Connecticut has, in its evidentiary rules, in Chapter 889 of Title 52 of the Conn. Gen. Stat., a series of laws that protect communications and records disclosed between a patient and their mental health provider. Depending on the provider type (e.g. psychiatrist, physician, psychologist, social worker, marital and family therapist, etc.), these statutes differ slightly in how each defines terms like 'communication' and 'record', as well as the circumstances where the patient's consent is not required prior to disclosure of such communications and records. While these statutes are in the evidentiary rules, health care providers in Connecticut afford greater protection to mental health records due to these laws, as the protections offered in the statutes are stricter than HIPAA. However, if violated, it is unclear how Connecticut would enforce these laws outside of permitting or excluding evidence in a case. 

§20-7c of Chapter 369 of Title 20 of the Conn. Gen. Stat. governs patients' right to access their health record, and provides limited exceptions for a provider to withhold information from the health record if a provider determines that the information would be detrimental to the physical or mental health of the patient, or is likely to cause the patient to harm themselves or another individual.

There are also Connecticut laws that allow minors to consent to certain medical treatment, and to keep such medical treatment confidential, subject to certain restrictions:

§19a-550 of Chapter 368v of Title 19a of the Conn. Gen. Stat. is the patients' bill of rights for those individuals who are patients of a nursing home, residential care home, or chronic disease hospital. This statute assures confidential treatment of personal and medical records and certain rights regarding the release of records to individuals outside of the facility.

4. FINANCIAL DATA

The key law governing financial privacy in Connecticut is the Banking Law of Connecticut under Title 36a of the Conn. Gen. Stat. ('the Banking Law').

Key Definitions

§36a-41 of the Banking Law defines a financial institution as a bank, Connecticut credit union, federal credit union, an out-of-state bank that maintains a branch in Connecticut, and an out-of-state credit union that maintains an office in Connecticut.

Financial records are defined as any original or any copy, whether physically or electronically retained, of (§36a-41 of the Banking Law):

  • a document providing signature authority over a deposit account or a share account with a financial institution;
  • a statement, ledger card, or other record on any deposit account or share account with a financial institution showing each transaction in or with respect to that account;
  • any check, draft, or money order drawn on a financial institution or issued and payable by such an institution; or
  • any item, other than an institutional or periodic charge, made pursuant to any agreement by a financial institution and a customer which constitutes a debit or credit to that person's account with that financial institution, if the information does not consist of a check, draft, or money order payable by the financial institutions.

Financial Institution Requirements

Additionally, Connecticut law requires financial institutions (banks, state, and federal credit unions, out-of-state banks, trusts and credit unions that have a branch/office in Connecticut, Connecticut banking law licensees or other entity subject to the Banking Commissioner's jurisdiction) to comply with the Gramm-Leach-Bliley Act of 1999 provisions on customer privacy and protection of non-public information under §36a-44a of the Banking Law on customer protections.

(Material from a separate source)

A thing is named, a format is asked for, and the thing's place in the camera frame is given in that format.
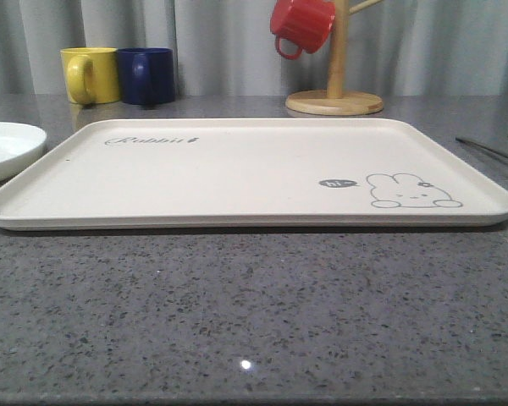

With some exceptions, this prohibits financial institutions from disclosing customer financial records without the customer's authorisation. §36a-42 of the Banking Law enumerates eight such exceptions, §36a-43 of the Banking Law discusses the requirements to disclose financial records pursuant to lawful authority, and §36a-44 of the Banking Law sets forth 18 additional exceptions regarding the confidential treatment of customer records.

Lastly, banking and account information are part of the definition of personal information in the Data Breach Law.

Violations

Known and wilful violations of the abovementioned statutes can result in a Class C misdemeanour.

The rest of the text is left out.